Try it: An exact restatement of all the data is required, with the pictures left out.
☆ ☆ ☆
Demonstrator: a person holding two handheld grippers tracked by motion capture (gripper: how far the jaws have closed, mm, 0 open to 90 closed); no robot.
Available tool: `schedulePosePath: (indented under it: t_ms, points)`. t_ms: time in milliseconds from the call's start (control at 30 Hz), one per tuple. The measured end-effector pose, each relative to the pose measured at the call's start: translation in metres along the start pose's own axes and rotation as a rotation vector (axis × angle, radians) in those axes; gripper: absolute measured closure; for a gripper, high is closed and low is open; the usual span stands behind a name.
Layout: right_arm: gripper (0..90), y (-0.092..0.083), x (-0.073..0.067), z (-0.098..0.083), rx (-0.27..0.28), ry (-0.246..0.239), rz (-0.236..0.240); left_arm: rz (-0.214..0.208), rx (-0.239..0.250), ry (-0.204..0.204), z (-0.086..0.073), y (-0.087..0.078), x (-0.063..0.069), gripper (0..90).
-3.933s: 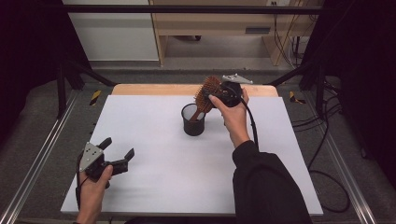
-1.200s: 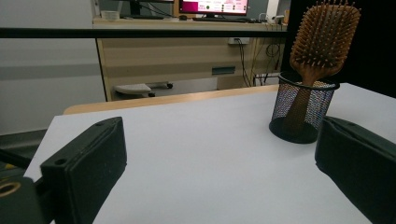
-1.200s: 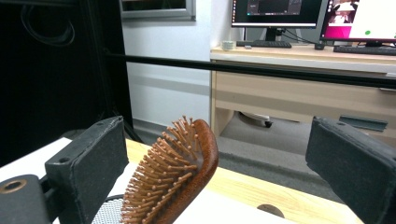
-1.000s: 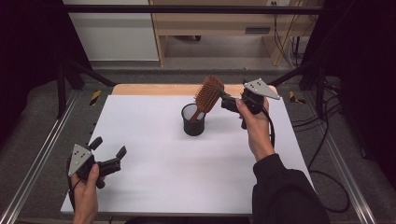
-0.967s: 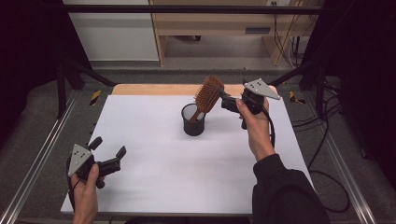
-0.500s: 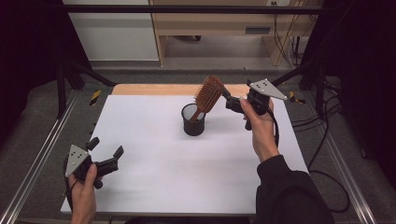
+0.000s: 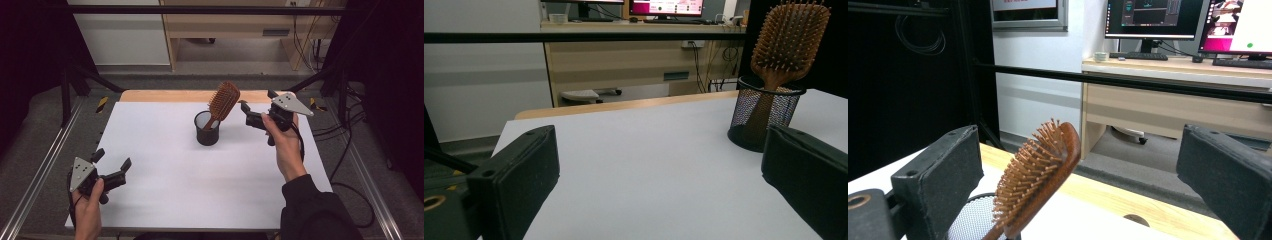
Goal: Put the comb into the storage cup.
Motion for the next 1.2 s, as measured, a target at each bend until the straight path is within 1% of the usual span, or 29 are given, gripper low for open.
schedulePosePath:
  t_ms: [33, 100, 133, 200, 267, 300, 367, 633, 733, 867, 967, 1067, 1100, 1200]
  points:
    - [4.5, -0.002, 0.001, 0.0, 0.002, -0.008, -0.003, 0.002, 0.004, -0.003, 0.001, -0.001, 0.0, 2.4]
    - [4.4, -0.006, 0.004, 0.0, 0.005, -0.004, -0.007, 0.006, 0.009, 0.006, 0.003, -0.006, -0.003, 2.4]
    - [4.4, -0.008, 0.005, -0.001, 0.009, -0.006, -0.011, 0.011, 0.013, 0.002, 0.003, -0.008, -0.004, 2.4]
    - [4.5, -0.015, 0.009, -0.002, 0.012, 0.007, -0.022, 0.015, 0.017, -0.009, 0.003, -0.01, -0.008, 2.4]
    - [4.5, -0.017, 0.01, -0.003, 0.013, 0.004, -0.025, 0.02, 0.024, -0.026, 0.002, -0.01, -0.01, 2.4]
    - [4.2, -0.019, 0.012, -0.004, 0.013, 0.004, -0.027, 0.02, 0.024, -0.027, 0.002, -0.01, -0.01, 2.4]
    - [3.8, -0.024, 0.015, -0.005, 0.01, -0.003, -0.037, 0.023, 0.025, -0.021, 0.002, -0.01, -0.01, 1.7]
    - [3.7, -0.046, 0.03, -0.006, 0.023, -0.001, -0.068, 0.026, 0.029, -0.016, 0.003, -0.01, -0.011, 1.7]
    - [3.7, -0.056, 0.034, -0.008, 0.024, 0.005, -0.07, 0.034, 0.038, -0.028, 0.003, -0.012, -0.012, 1.9]
    - [3.8, -0.066, 0.041, -0.01, 0.015, -0.005, -0.071, 0.041, 0.044, -0.037, 0.004, -0.013, -0.013, 1.8]
    - [3.8, -0.073, 0.044, -0.012, 0.015, -0.002, -0.077, 0.045, 0.045, -0.032, 0.004, -0.013, -0.013, 1.9]
    - [3.8, -0.079, 0.048, -0.016, 0.001, -0.003, -0.083, 0.032, 0.05, -0.037, 0.005, -0.014, -0.012, 2.2]
    - [3.8, -0.084, 0.049, -0.019, -0.001, 0.001, -0.085, 0.033, 0.052, -0.036, 0.005, -0.014, -0.012, 2.2]
    - [3.9, -0.089, 0.05, -0.021, 0.0, 0.006, -0.087, 0.033, 0.05, -0.03, 0.005, -0.015, -0.011, 2.2]
Point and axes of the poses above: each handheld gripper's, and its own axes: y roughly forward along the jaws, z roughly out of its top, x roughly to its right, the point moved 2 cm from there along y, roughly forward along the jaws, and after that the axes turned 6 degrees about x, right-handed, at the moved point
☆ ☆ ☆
Result of this task:
Demonstrator: a person holding two handheld grippers tracked by motion capture (gripper: how far the jaws have closed, mm, 0 open to 90 closed); no robot.
Available tool: `schedulePosePath: (indented under it: t_ms, points)`. t_ms: time in milliseconds from the call's start (control at 30 Hz), one per tuple. The measured end-effector pose, each relative to the pose measured at the call's start: translation in metres along the start pose's own axes and rotation as a rotation vector (axis × angle, radians) in those axes; gripper: absolute measured closure; for a gripper, high is closed and low is open; the usual span stands behind a name.
Layout: right_arm: gripper (0..90), y (-0.092..0.083), x (-0.073..0.067), z (-0.098..0.083), rx (-0.27..0.28), ry (-0.246..0.239), rz (-0.236..0.240); left_arm: rz (-0.214..0.208), rx (-0.239..0.250), ry (-0.204..0.204), z (-0.086..0.073), y (-0.087..0.078), x (-0.063..0.069), gripper (0..90).
-3.933s: 
-1.200s: 
-1.200s: 
-1.000s: 
-0.967s: 
-0.500s: 
+0.000s: 
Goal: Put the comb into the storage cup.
Motion for the next 1.2 s, as measured, a target at each bend until the straight path is within 1% of the usual span, or 29 are given, gripper low for open.
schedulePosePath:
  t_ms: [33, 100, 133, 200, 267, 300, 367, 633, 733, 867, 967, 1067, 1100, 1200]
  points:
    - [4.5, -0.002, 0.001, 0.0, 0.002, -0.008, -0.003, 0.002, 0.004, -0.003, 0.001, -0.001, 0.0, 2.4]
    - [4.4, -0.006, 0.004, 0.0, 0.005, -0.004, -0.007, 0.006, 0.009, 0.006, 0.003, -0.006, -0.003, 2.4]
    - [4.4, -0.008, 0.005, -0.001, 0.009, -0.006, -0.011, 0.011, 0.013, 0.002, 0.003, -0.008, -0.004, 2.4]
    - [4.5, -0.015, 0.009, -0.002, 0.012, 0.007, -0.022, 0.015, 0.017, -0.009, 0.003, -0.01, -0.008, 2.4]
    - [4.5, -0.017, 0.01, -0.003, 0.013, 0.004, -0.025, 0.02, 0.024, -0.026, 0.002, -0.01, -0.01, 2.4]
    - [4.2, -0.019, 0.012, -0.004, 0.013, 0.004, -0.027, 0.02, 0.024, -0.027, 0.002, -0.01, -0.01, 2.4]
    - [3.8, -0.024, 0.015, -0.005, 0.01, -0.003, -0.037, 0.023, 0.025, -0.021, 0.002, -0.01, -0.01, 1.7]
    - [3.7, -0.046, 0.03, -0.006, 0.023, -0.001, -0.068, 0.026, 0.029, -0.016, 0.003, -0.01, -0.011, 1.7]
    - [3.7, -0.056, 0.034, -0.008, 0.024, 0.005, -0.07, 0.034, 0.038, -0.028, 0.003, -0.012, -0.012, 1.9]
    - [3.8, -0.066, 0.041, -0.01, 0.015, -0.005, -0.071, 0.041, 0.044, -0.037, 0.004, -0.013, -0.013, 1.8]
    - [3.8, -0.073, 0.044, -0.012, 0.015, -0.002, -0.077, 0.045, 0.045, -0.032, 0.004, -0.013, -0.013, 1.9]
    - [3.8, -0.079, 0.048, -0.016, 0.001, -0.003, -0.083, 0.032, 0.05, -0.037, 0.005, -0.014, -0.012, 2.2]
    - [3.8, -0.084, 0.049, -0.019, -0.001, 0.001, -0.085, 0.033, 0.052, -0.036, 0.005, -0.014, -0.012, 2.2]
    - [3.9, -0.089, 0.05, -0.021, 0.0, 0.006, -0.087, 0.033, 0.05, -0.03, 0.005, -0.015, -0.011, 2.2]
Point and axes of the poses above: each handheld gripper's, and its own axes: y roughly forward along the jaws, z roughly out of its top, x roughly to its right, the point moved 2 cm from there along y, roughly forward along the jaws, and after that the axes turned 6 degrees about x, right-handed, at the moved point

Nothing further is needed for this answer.